BRIEF: Search the entries below for the string "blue" and copy the lines that hold it.

Recorded data:
★ ★ ★ ★ ★ ★ ★

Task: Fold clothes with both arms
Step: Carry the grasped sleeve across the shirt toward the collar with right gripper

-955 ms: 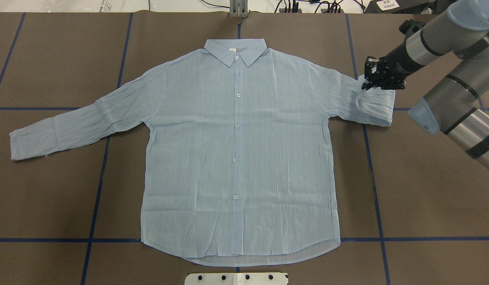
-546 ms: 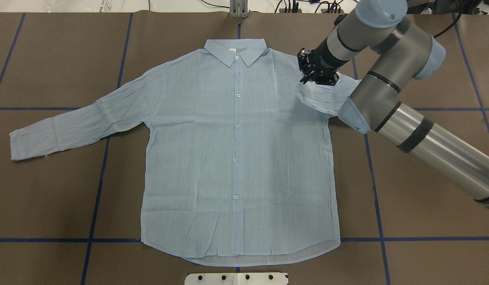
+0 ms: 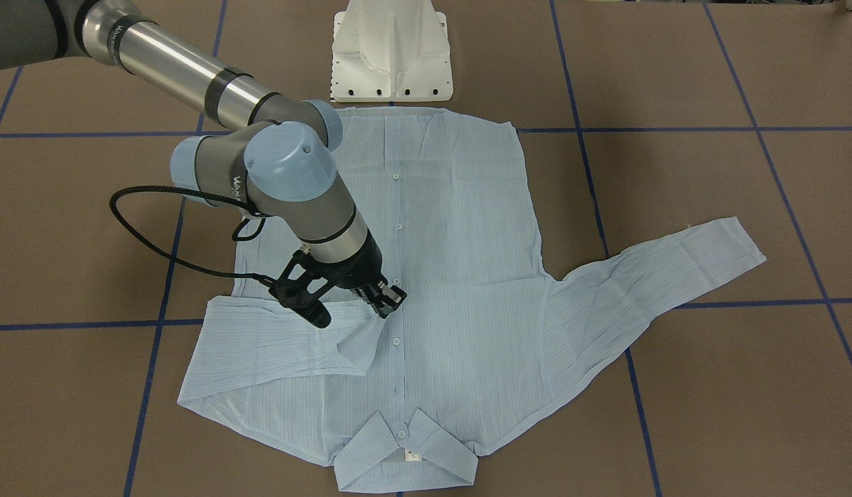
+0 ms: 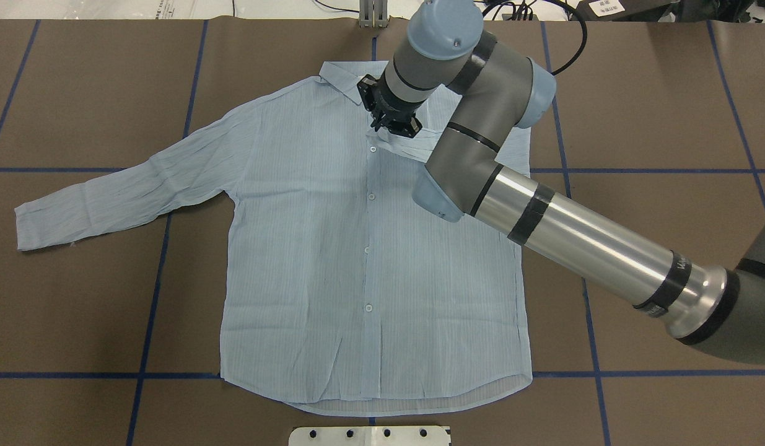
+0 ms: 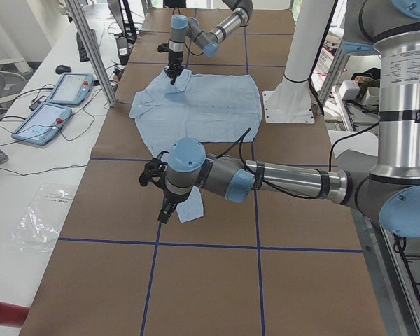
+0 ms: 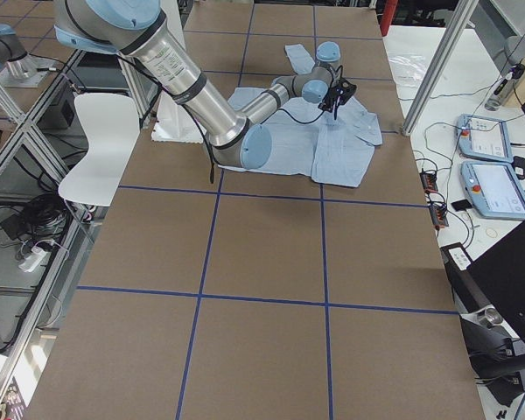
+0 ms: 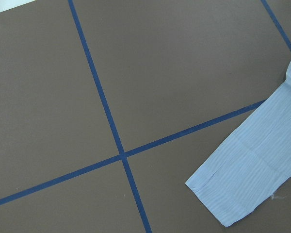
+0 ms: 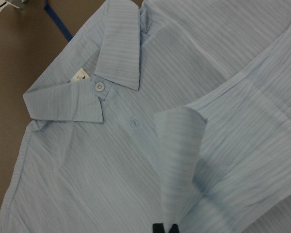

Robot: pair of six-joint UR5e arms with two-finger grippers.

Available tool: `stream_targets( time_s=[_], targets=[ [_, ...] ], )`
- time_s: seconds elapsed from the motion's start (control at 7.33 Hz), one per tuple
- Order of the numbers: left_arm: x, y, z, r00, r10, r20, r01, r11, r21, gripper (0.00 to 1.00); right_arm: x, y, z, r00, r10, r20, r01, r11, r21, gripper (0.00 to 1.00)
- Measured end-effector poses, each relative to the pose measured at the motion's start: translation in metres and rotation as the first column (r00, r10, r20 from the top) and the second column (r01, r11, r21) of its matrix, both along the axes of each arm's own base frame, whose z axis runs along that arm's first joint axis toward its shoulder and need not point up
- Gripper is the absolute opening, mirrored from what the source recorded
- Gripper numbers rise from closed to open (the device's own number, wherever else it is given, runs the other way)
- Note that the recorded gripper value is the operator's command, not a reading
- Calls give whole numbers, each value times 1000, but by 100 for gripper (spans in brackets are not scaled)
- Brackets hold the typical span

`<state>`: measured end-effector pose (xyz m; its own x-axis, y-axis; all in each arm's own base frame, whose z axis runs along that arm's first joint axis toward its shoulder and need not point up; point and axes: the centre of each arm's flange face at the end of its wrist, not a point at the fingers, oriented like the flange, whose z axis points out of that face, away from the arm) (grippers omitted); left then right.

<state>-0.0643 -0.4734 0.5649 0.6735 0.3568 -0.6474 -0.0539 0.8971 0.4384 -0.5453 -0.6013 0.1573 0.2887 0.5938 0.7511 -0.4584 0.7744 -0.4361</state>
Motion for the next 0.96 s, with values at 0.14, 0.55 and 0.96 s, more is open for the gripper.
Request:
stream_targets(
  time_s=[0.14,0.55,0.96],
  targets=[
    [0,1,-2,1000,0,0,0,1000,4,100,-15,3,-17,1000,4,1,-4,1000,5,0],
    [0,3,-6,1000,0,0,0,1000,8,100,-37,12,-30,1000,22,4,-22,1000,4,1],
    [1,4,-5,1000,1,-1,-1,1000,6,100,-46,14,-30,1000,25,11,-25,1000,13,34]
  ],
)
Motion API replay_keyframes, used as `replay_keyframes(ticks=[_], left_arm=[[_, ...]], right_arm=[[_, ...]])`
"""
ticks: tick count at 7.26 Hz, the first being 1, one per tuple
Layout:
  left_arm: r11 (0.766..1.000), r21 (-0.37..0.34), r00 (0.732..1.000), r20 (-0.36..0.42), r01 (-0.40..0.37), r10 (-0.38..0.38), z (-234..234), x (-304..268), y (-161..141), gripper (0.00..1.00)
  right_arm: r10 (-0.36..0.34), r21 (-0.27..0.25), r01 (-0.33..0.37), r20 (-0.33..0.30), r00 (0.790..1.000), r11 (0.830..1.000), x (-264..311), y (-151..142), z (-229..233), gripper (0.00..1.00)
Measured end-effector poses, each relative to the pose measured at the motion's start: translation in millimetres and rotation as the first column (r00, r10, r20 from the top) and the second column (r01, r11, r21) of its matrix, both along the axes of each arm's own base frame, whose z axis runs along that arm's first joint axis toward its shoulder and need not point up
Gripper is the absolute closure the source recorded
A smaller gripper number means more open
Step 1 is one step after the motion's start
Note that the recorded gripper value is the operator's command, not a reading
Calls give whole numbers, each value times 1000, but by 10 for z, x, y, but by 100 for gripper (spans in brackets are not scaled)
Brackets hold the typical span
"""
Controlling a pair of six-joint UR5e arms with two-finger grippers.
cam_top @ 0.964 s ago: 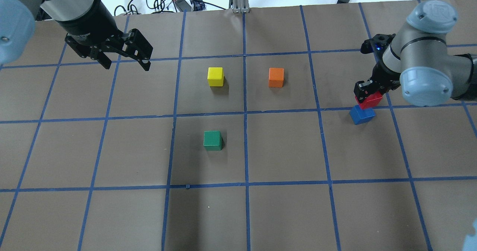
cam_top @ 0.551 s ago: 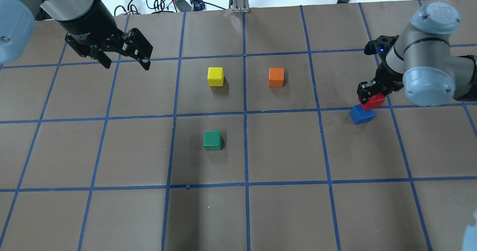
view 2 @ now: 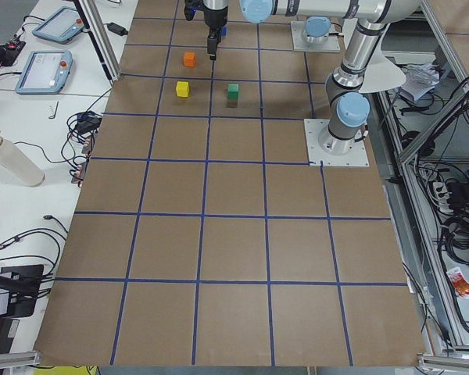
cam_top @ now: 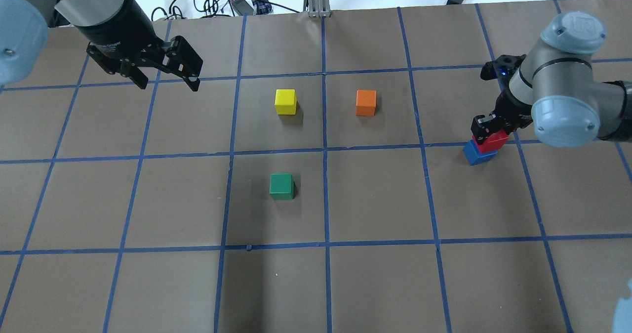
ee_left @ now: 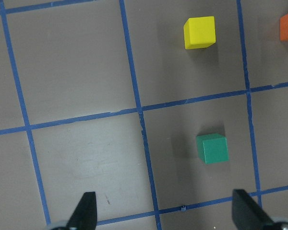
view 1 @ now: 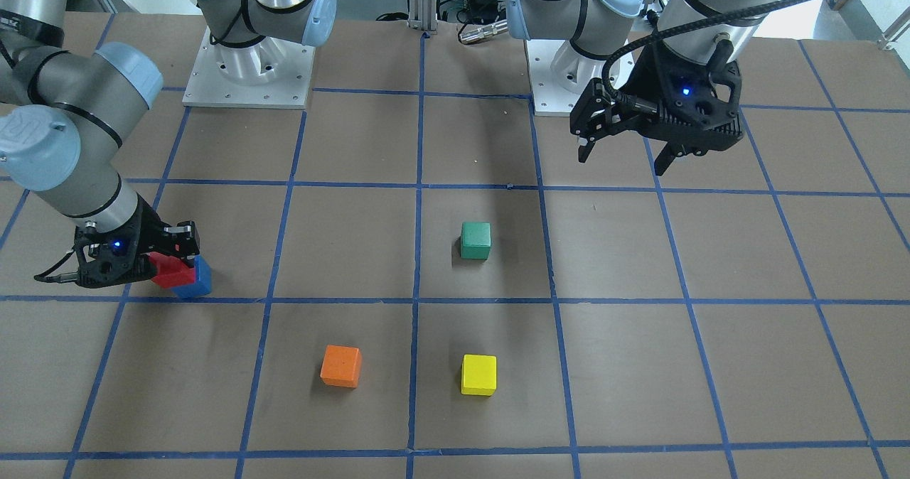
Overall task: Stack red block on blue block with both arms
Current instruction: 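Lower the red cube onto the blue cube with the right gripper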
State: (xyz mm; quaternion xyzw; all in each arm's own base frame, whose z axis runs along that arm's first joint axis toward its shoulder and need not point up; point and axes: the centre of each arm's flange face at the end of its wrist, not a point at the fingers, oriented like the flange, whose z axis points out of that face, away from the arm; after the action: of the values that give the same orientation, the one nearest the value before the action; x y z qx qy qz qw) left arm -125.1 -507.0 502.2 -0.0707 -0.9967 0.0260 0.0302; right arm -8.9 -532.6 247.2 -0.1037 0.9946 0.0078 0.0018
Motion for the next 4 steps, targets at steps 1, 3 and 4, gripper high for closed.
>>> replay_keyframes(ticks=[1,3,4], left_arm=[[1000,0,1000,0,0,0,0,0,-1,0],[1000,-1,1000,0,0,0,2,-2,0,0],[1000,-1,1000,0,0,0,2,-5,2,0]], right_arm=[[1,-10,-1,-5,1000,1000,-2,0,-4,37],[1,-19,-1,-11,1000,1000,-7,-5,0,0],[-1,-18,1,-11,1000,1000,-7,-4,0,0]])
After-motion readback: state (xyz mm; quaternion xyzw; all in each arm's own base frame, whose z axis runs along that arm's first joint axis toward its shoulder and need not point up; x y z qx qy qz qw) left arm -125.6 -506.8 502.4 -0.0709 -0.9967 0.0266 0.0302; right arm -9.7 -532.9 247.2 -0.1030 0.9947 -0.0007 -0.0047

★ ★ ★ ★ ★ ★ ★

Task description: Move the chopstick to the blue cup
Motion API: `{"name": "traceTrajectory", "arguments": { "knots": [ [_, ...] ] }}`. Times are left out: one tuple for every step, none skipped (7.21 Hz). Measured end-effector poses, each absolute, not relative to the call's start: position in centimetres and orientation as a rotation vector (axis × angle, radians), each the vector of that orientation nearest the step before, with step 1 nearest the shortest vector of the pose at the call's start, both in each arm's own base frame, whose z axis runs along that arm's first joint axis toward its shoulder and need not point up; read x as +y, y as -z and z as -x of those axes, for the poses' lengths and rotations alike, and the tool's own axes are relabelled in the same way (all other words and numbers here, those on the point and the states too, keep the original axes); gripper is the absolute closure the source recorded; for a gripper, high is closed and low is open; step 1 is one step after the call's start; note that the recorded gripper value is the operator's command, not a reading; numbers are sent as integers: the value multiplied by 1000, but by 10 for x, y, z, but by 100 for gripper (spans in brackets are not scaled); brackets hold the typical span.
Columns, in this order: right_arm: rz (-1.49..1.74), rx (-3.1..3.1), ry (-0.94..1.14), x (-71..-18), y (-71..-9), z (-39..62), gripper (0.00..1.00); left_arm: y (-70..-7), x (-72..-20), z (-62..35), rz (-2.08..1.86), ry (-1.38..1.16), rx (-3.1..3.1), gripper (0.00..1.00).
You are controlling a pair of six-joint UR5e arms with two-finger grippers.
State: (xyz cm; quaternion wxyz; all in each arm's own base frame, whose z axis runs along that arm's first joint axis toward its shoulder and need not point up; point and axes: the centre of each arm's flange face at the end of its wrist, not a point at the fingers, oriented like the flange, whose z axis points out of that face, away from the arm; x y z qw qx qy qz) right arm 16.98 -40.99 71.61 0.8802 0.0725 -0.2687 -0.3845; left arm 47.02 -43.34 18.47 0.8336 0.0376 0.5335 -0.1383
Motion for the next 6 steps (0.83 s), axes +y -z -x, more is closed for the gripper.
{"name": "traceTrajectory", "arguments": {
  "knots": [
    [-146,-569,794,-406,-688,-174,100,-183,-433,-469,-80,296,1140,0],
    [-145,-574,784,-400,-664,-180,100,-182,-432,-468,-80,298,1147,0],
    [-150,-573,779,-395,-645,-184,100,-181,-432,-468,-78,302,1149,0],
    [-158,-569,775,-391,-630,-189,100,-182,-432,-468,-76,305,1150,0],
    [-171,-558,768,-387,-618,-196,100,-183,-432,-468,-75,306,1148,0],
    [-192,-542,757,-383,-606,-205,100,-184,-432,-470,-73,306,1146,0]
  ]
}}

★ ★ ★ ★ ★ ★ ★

EXERCISE RESULT:
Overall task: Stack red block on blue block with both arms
Current instruction: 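Lower the red cube onto the blue cube with the right gripper
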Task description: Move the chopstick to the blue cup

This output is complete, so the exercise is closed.